== What you have to do ==
Below are the records; restate word for word the lines from the first through the one containing "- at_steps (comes", and only those.

Records contained in a dataset:
+---+

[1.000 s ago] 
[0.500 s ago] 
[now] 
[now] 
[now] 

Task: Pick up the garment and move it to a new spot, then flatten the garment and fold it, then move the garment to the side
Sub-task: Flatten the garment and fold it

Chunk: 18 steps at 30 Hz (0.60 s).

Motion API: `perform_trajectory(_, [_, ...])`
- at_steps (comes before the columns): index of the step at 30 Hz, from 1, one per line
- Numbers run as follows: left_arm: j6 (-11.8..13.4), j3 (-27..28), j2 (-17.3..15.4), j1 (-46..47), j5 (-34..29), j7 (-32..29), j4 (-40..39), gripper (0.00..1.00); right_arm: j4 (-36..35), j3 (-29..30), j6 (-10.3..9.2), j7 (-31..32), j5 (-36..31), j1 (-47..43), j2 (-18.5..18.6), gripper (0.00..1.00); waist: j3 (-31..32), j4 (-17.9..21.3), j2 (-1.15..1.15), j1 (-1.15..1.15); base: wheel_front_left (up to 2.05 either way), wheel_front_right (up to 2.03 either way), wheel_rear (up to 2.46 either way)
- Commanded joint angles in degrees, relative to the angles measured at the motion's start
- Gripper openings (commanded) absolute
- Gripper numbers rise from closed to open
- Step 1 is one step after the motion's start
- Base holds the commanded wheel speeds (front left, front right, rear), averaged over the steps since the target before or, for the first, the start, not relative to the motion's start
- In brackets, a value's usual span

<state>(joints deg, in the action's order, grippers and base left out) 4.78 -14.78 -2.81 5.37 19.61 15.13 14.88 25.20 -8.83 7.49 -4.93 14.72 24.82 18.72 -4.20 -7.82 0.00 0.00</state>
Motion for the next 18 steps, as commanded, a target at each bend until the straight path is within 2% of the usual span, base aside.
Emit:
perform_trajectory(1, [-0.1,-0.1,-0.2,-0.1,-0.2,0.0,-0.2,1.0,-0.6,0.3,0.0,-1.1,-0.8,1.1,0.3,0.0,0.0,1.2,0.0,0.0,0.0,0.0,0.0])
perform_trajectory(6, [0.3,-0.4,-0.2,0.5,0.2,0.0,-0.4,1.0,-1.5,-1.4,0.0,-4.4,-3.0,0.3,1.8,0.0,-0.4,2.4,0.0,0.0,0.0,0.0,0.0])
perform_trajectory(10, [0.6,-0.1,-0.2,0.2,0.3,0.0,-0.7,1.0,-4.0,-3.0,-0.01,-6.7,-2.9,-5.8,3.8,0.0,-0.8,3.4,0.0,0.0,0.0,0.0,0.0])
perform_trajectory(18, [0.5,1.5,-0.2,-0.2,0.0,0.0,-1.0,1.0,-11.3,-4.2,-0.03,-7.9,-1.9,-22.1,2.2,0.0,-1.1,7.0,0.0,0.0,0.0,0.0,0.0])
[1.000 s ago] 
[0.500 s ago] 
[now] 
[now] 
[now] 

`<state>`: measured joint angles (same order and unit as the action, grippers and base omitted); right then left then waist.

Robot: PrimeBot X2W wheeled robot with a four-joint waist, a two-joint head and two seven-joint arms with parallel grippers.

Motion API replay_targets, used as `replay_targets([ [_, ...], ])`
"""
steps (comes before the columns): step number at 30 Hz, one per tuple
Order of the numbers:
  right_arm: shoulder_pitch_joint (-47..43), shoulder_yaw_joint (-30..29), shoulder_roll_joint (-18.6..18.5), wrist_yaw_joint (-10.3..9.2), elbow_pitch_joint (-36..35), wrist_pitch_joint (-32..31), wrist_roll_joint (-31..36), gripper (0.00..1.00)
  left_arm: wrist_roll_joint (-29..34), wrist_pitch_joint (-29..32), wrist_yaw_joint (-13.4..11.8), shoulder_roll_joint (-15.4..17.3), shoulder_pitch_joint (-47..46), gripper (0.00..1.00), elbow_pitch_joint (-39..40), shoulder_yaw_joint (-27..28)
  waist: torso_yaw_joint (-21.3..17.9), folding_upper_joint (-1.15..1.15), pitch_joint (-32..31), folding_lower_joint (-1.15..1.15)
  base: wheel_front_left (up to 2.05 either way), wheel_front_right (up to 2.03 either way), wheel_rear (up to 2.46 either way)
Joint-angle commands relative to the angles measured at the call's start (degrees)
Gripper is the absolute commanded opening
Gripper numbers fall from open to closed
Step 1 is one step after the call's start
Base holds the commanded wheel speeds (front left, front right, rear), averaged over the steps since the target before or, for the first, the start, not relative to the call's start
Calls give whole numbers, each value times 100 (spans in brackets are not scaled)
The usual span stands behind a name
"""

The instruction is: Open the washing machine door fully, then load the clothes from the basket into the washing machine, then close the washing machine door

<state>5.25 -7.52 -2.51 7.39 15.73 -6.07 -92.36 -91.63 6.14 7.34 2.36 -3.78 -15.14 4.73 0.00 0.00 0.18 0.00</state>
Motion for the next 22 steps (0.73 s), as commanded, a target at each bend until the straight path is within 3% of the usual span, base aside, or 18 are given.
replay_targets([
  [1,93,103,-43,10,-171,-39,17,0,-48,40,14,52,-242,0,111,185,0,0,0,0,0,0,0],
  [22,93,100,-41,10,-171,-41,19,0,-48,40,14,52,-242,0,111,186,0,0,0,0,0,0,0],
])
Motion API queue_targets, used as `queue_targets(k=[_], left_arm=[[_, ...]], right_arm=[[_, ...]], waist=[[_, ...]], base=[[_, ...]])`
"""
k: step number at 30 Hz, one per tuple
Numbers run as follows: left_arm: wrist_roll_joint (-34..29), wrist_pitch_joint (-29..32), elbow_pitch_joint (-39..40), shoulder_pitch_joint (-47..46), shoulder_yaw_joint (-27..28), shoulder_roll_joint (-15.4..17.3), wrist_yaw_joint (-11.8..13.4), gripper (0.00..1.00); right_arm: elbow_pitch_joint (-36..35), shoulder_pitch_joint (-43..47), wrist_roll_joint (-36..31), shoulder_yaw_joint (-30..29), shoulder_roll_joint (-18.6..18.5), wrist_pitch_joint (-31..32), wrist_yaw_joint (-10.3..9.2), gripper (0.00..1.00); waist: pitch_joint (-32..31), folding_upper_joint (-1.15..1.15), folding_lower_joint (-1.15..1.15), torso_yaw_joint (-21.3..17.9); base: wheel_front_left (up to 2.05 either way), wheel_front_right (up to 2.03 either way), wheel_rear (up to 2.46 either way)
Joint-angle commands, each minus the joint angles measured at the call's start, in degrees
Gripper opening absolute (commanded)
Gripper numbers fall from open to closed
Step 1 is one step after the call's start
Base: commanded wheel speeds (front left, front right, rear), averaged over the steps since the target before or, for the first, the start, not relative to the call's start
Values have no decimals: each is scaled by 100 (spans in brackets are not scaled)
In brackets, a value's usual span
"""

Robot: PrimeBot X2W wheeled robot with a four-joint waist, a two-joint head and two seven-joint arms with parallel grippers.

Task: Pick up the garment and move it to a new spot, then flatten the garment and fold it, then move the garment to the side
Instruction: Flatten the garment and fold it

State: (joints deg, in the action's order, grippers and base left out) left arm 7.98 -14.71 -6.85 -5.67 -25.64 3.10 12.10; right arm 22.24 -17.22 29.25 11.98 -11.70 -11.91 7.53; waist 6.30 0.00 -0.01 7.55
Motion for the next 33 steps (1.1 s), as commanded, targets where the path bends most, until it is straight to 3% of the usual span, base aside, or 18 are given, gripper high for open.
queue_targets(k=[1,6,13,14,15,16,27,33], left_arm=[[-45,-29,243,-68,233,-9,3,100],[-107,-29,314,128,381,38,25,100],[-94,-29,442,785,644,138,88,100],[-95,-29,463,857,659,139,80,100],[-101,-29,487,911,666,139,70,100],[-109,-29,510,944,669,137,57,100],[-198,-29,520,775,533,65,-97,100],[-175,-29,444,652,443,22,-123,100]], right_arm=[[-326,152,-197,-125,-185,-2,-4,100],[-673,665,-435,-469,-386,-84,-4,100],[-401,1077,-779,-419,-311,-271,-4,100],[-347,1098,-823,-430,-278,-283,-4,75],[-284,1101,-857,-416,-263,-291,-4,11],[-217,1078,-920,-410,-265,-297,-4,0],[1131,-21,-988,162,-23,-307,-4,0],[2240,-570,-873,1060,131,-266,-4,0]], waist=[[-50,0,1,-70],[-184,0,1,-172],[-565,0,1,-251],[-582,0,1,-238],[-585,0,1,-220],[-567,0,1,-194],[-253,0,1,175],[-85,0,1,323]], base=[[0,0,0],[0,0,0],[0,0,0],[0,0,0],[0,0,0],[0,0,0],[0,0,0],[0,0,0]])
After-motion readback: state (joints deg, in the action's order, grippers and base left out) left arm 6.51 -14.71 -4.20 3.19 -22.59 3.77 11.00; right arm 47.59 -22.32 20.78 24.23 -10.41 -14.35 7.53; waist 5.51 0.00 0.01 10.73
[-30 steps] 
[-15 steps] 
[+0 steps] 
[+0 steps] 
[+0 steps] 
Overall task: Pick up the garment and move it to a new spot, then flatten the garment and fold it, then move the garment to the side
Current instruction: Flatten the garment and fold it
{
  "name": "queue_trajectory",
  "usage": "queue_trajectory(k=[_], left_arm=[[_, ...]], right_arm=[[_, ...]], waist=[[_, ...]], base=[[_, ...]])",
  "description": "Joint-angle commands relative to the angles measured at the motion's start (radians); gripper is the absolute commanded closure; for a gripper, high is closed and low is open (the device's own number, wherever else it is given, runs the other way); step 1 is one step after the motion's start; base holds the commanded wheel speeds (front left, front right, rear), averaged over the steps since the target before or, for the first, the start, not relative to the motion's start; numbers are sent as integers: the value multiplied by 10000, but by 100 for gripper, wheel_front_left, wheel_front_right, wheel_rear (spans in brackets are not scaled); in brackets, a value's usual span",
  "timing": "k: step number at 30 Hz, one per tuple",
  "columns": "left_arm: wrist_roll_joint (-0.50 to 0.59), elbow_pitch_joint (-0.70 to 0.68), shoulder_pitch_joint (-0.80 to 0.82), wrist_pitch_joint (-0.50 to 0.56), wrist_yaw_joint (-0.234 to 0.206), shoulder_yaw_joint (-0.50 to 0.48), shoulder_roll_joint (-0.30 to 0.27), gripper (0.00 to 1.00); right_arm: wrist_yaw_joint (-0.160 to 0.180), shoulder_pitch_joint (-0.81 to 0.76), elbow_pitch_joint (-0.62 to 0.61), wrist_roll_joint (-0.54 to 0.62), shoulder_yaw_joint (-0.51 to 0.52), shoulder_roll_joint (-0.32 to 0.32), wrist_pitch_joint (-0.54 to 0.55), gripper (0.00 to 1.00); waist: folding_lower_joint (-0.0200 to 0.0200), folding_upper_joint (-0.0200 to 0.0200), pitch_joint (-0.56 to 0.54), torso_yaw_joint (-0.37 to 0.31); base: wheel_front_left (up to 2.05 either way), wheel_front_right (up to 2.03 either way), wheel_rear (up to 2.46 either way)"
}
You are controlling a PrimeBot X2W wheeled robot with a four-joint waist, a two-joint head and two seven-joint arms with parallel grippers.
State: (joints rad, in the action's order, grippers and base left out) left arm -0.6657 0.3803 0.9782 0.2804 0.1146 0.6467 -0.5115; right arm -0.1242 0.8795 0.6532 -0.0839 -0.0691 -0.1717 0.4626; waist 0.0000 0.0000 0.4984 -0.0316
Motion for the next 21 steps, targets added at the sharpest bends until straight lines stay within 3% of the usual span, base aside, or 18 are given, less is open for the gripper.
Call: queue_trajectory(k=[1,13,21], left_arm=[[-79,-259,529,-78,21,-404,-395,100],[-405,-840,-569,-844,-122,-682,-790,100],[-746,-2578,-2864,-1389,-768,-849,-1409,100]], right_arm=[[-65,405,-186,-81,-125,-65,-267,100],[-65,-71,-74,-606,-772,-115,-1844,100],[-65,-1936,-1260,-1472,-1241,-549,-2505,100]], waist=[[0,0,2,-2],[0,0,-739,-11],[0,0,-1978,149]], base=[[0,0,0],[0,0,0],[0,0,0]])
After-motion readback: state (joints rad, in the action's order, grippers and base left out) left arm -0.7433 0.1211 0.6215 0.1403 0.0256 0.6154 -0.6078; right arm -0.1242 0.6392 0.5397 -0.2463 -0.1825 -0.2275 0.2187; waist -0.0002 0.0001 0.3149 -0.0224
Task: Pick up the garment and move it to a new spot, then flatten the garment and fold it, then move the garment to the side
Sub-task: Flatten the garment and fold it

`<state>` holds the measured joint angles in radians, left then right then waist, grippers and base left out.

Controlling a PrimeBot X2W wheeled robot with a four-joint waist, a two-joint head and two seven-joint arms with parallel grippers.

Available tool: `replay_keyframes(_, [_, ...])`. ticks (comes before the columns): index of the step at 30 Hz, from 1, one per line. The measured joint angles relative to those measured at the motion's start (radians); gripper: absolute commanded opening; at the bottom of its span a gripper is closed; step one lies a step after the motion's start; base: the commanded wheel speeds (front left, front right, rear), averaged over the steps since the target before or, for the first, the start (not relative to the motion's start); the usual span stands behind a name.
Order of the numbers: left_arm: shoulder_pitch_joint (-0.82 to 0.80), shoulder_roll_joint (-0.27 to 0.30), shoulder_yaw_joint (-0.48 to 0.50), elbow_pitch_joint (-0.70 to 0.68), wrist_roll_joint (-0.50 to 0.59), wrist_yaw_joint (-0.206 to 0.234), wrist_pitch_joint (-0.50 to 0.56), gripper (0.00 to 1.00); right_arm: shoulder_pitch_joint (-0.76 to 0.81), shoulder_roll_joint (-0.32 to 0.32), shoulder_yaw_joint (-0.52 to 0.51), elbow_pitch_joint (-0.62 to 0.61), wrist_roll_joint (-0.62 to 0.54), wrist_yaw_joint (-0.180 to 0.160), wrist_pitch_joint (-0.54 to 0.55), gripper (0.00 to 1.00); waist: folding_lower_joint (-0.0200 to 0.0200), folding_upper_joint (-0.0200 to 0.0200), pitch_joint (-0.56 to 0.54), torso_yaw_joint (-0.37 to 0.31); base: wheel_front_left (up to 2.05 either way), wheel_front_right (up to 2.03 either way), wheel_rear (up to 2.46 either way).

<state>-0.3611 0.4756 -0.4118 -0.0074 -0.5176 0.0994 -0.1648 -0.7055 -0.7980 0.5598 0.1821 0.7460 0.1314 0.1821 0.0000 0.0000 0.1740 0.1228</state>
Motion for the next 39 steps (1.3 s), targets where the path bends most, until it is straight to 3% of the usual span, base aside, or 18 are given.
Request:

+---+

== Answer to this exercise ==
[1.000 s ago] 
[0.500 s ago] 
[now] 
[now] 
[now] 

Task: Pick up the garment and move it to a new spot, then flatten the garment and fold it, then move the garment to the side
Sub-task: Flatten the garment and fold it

Chunk: 18 steps at 30 Hz (0.60 s).

Motion API: `perform_trajectory(_, [_, ...])`
- at_steps (comes before the columns): index of the step at 30 Hz, from 1, one per line

The response to the exercise is complete.